It's sad to say, but I Have gotten used to disappointment When it has to do with spiritual successors of legendary games made by their original founders. For every return as striking as Bloodstained, there seems to be a far less powerful effort including Mighty No. 9. Its character designs, cutscenes, and music are certainly charming, but allure alone isn't sufficient to make this half-baked platformer any less dull to really play.
When you are leaping around Balan Wonderworld's Simultaneously creative yet bland stages, it does not always feel like a whole trainwreck. Some of its barebones barrier classes can occasionally produce signs of what I could call pleasure, and it is not more than a complete bore the rest of the moment. But while you choose Balan Wonderworld as a whole, it sinks lower than the rudimentary platforming that barely props it up. From its misguided one-button control strategy, to its random transforming costume mechanic and the amounts that utilize them, to the half-hearted Chao Garden-like hub globe between these, it will get a great deal wrong -- and hardly any of what it becomes right will help to balance the scales.
This is usually the area where I would break down Balan Wonderworld's narrative for you, but there's not much to tell about the disgusting crap it requires for a plot. You play as either a boy who goes from happily breakdancing to being super bummed out in record time, or some girl whose housemaids whisper about her behind her back for no clear reason. Your choice means very little, though, because either way you are quickly abducted by a magical tophat guy called Balan and fell into a dream land full of weird birds and crystals or something? It's unclear, however that's all of the setup you'll get before it starts you via 12 distinct worlds (each with two levels, a boss, and an additional level once you overcome the narrative ) that are ordered around another gloomy individual, all of whom seem completely unrelated to anything that's going on.
I've enjoyed plenty of games with incomprehensible Stories, however, Balan Wonderworld's inanity is very disappointing when its animated cutscenes are so nicely made. They are full of life and energy, and can even tell some genuinely entertaining bite-sized stories about each planet's subject. Cutscenes chiefly play right before a boss to swiftly present the individual for this world and also a difficulty they're facing -- make it a boy attempting to construct a flying machine or a scuba diving woman whose dolphin friend maimed her and left her to perish -- but another cutscene right after the boss then immediately resolves it (don't worry, she and the dolphin are cool now). That pacing not just makes each character's narrative feel disjointed from everything else, such as your protagonist, so it means that the amounts you play before meeting them are devoid of context. In the event the very first cutscene had played at the beginning of earth, then perhaps I'd have connected with those characters as I played their reference-filled amounts, like a chess player's world being cluttered with chess pieces. However, by holding their entire story to the conclusion, Balan Wonderworld becomes little more than a mess of heterosexual but incoherent ideas.

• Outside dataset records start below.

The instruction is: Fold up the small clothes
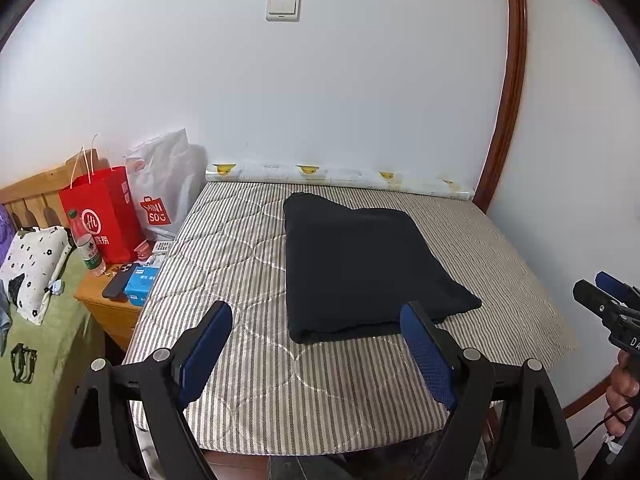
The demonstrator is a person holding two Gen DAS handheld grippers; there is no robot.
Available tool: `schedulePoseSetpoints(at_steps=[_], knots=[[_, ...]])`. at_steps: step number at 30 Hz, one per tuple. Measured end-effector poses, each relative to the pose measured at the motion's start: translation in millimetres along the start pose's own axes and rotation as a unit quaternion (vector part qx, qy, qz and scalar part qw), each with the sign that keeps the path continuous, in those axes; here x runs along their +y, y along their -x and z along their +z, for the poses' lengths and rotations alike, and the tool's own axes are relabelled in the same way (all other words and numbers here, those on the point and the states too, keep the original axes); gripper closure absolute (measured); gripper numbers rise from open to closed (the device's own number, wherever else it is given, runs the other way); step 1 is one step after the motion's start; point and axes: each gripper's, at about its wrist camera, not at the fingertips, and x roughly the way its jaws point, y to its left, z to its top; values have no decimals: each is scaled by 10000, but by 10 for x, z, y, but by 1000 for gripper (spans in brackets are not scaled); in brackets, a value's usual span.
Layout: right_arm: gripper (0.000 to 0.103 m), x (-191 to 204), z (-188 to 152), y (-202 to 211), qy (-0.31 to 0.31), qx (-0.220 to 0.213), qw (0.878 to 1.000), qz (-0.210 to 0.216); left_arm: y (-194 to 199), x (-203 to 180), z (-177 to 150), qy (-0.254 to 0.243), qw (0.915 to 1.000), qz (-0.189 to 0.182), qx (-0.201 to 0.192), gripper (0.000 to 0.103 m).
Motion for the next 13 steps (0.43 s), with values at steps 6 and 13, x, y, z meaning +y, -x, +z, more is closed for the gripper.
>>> schedulePoseSetpoints(at_steps=[6, 13], knots=[[10, -63, -3, -15, -13, 10, 10000, 24, 1, -3, -1, 8, 10000, -8, 13, 18], [10, -85, -8, -28, -30, 21, 10000, 47, -1, -15, 10, 20, 10000, -11, 19, 18]])
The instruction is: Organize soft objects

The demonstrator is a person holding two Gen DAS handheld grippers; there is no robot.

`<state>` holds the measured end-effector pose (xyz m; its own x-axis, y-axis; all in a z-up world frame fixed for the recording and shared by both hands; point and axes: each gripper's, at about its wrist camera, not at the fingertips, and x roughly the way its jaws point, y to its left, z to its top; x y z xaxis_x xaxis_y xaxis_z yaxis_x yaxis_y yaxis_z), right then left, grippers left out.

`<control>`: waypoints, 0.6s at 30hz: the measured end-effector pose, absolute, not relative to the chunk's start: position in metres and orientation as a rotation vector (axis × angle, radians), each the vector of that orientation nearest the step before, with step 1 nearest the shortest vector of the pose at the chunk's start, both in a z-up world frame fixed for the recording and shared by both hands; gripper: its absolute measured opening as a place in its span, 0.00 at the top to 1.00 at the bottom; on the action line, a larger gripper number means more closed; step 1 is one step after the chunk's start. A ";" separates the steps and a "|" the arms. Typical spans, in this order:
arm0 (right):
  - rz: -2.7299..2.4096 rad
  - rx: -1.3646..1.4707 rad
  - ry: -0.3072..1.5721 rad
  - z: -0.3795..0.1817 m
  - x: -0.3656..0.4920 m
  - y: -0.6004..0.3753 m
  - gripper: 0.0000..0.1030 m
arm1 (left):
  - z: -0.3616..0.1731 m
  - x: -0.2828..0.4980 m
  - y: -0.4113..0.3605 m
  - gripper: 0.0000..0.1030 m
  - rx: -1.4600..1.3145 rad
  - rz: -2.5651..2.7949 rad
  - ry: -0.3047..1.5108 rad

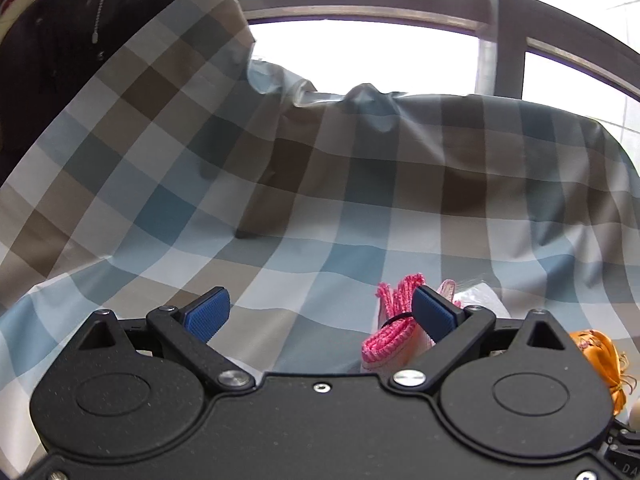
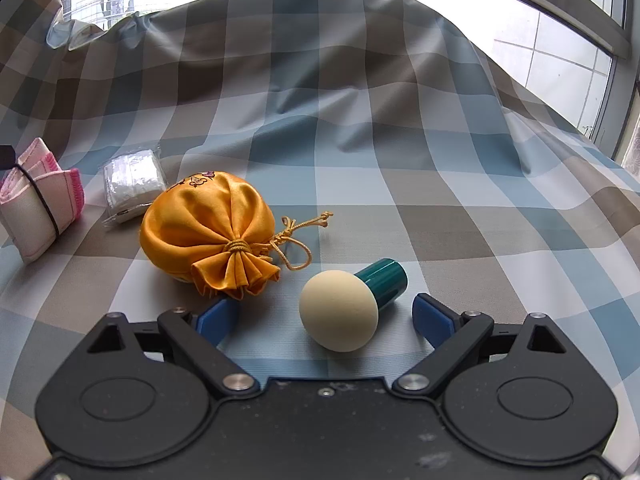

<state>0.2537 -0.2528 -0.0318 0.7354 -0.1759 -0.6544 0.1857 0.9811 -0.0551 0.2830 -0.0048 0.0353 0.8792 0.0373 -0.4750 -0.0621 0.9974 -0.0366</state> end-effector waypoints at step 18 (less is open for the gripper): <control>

Regardless of its narrative, the festering rot at the heart of Balan Wonderworld is your most bizarre decision to ensure it is a one-button match. Apart from using the joystick to maneuver along with the shoulder buttons to swap between ability-altering costumes, almost every other button on the control does the same thing. This concept is shot laughably too far by making them exactly the same from the menus too, forcing you to scroll to specific"back" buttons rather than just being able to hit on B/Circle, which could be amusing if it weren't so dumb. When you are not wearing a costume (which is extremely rare), the lone button is a straightforward and underwhelming jump, but each of Balan Wonderworld's more than 80 distinct outfits change that serve to something else. A jack-o-lantern costume makes the only action a hit attack, even though a sheep match lets you hover jump, and you will find a needlessly large quantity of different choices to encounter.
The idea of a one-button control scheme isn't an inherently Bad one, but Balan Wonderworld does not supply a single good reason behind why it restricts itself this manner. What it will do, however, is provide countless illustrations for why it should not have -- most critically, it prevents certain costumes from doing that most basic of platforming activities: jump. Some suits operate good with a single button, especially the jumping-focused ones (who would have guessed?) , but others range from perplexing to downright awful consequently. Matters like a clown which can just jump by slowly charging up an annoyingly little explosion, or even a flower that can extend up a uselessly short distance. If a costume uses its own button to strike then chances are you can not leap at all while wearing it, while some may still let you leap but at the cost of making their ability activate just when you are standing still -- or worse, entirely at random. Why in Wonderworld is the better option?
Balan Wonderworld is not necessarily an awful platformer, but it is a consistently Dull one. It's full of charming character designs along with the occasional Hint of a smart concept, but its insistence on being a one-button game With dozens of needlessly overlapping abilities that are thrown aside As fast as they are introduced rots it into the core. It is a wreck of Undercooked concepts and clunky mechanics which slow it to a crawl, and It seems to take inspiration from greater matches without correctly Recapturing what really makes them fun. Its platforming never evolves Beyond the most fundamental potential hurdles it can throw at you, but it is The basically flawed decisions behind that mediocrity that take Balan Wonderworld from unamusing to bad.